/touchpy

Tools of Utilization and Cost in Healthcare in Python

Primary LanguagePythonGNU General Public License v3.0GPL-3.0

touchpy

touchpy is a Python implementation of the software tools developed in the H-CUP (Healthcare Cost and Utilization Project) at AHRQ (Agency for Healthcare Research and Quality) and it provides functions to map ICD-9 or ICD-10 code to AHRQ comorbidity measures.

Development

This project is still under development now and needs testing for performance and correctness for ICD-10 codes.

For ICD-9 codes, the performance and correctness has been tested on millions of admission records against the SAS program from HCUP.

Requirements

  • touchpy only requires Python 3 (≥ 3.3) and its standard modules. No extra module is needed.

  • The input data has to be a comma-separated values (CSV) file, which contains headers or column names for ICD-9 or ICD-10 diagnostic codes, and diagnosis-related group (DRG) codes, etc. in the first row.

  • There has to be at least one column of diagnostic codes and the column names of diagnostic codes have to start with DX or dx (not case-sensitive). In addition, the principal diagnosis (usually DX1) must be given before secondary diagnoses.

  • There should be only one column of DRG codes and the column name has to start with DRG or drg (not case-sensitive). (If multiple columns of DRG codes are detected, the last one will be used.)

  • Missing diagnostic codes should be indicated by blanks (white spaces), NA, or na (not case-sensitive).

Getting Started

First of all, we need manually download or clone this repository by

git clone git@github.com:wenjie2wang/touchpy.git
cd touchpy

Usage with help of make

A Makefile is provided to simplify usage. We should be able to generate output CSV file by simply calling make icd9 or make icd10 in the terminal for ICD-9 or ICD-10 codes, respectively. We will then be asked to enter the path of the input CSV file. The output file will be generated under the current directory named after the input file with a trailing _touch tag.

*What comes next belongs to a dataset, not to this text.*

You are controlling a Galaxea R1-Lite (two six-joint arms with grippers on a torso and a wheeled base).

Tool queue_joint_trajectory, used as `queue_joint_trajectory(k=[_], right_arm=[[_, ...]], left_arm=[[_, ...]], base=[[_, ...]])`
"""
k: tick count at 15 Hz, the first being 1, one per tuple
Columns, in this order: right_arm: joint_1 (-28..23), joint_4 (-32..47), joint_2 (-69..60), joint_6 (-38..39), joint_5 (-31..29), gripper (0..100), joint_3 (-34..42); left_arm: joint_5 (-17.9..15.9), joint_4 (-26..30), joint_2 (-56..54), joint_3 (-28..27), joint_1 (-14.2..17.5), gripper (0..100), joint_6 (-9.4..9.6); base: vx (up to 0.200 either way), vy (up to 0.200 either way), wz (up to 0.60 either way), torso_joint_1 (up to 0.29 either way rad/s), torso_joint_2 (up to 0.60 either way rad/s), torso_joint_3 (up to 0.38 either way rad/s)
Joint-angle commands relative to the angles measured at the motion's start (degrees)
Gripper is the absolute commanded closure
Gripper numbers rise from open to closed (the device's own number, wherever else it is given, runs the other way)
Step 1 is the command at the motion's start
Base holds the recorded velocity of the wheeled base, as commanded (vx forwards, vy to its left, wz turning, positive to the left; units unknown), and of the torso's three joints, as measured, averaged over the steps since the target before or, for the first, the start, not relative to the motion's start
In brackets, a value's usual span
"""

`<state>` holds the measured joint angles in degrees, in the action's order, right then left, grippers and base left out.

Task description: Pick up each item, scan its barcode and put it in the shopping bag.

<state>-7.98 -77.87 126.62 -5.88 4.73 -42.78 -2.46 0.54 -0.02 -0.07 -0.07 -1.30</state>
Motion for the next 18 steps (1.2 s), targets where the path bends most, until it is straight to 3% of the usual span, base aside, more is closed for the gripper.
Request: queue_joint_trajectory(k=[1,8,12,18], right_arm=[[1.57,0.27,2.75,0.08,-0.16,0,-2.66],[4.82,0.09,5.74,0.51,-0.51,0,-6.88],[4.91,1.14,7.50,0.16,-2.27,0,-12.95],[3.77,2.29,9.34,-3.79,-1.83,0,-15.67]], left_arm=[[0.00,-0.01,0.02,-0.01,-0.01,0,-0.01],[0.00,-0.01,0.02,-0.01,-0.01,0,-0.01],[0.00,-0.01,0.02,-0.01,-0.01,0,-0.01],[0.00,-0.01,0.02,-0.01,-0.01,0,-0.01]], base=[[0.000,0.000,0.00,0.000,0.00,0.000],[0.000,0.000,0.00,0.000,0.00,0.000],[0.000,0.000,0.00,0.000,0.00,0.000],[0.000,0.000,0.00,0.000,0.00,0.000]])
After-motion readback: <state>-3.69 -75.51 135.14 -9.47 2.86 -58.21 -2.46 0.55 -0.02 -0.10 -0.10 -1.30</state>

For example, suppose we want to generate comorbidity measures from ICD-10 codes and the input file is data/sample_icd10.csv, we may simply call make icd10 and enter data/sample_icd10.csv in the terminal. The output file will be sample_icd10_touch.csv, which contains the following 29 Elixhauser comorbidity measures: CHF, VALVE, PULMCIRC, PERIVASC, HTN_C (either HTN or HTNCX), PARA, NEURO, CHRNLUNG, DM, DMCX, HYPOTHY, RENLFAIL, LIVER, ULCER, AIDS, LYMPH, METS, TUMOR, ARTH, COAG, OBESE, WGHTLOSS, LYTES, BLDLOSS, ANEMDEF, ALCOHOL, DRUG, PSYCH, DEPRESS.

Alternative usage (without using make)

For the first time usage, we need first generate dictionaries for ICD-9 or ICD-10 codes by

python3 parse_icd9.py   # for ICD-9 codes
## or
python3 parse_icd10.py  # for ICD-10 codes

The corresponding Python dictionary objects will be generated under dict/ with a text file named icd9_dictionaries.txt or icd10_dictionaries.txt under the current directory. We should not modify or remove these files manually.

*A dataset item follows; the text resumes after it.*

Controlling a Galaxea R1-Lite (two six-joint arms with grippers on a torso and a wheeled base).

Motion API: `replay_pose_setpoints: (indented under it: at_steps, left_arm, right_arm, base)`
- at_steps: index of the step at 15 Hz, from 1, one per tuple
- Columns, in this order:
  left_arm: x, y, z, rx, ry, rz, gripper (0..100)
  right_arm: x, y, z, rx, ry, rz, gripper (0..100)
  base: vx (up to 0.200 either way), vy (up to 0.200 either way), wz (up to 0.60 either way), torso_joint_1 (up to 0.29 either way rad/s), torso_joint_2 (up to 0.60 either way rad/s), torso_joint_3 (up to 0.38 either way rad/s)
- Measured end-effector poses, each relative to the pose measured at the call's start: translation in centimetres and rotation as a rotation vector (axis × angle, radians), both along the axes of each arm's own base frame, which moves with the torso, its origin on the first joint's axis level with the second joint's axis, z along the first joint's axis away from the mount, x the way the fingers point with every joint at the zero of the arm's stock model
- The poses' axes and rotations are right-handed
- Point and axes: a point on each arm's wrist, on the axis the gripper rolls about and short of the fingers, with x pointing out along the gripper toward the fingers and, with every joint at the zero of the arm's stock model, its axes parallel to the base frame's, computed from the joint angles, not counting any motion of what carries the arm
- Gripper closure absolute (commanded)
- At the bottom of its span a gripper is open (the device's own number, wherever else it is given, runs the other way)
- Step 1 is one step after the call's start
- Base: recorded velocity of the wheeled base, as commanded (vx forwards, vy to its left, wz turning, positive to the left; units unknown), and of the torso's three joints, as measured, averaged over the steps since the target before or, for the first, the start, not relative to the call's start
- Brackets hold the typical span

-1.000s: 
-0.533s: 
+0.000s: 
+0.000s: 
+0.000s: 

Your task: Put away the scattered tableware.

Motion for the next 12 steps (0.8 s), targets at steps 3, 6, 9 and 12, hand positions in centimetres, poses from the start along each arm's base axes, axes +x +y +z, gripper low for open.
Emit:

Then we may call the main script by

python3 icd9.py   # for ICD-9 codes
## or
python3 icd10.py  # for ICD-10 codes

Similarly, we will asked to enter the path of the input CSV file. The output file will be generated under the current directory named after the input file with a trailing _touch tag.

Author

Wenjie Wang, with Python dictionaries generated by parsing the SAS scripts from HCUP.

License

touchpy is free and open source software, licensed under GPL (≥ 3).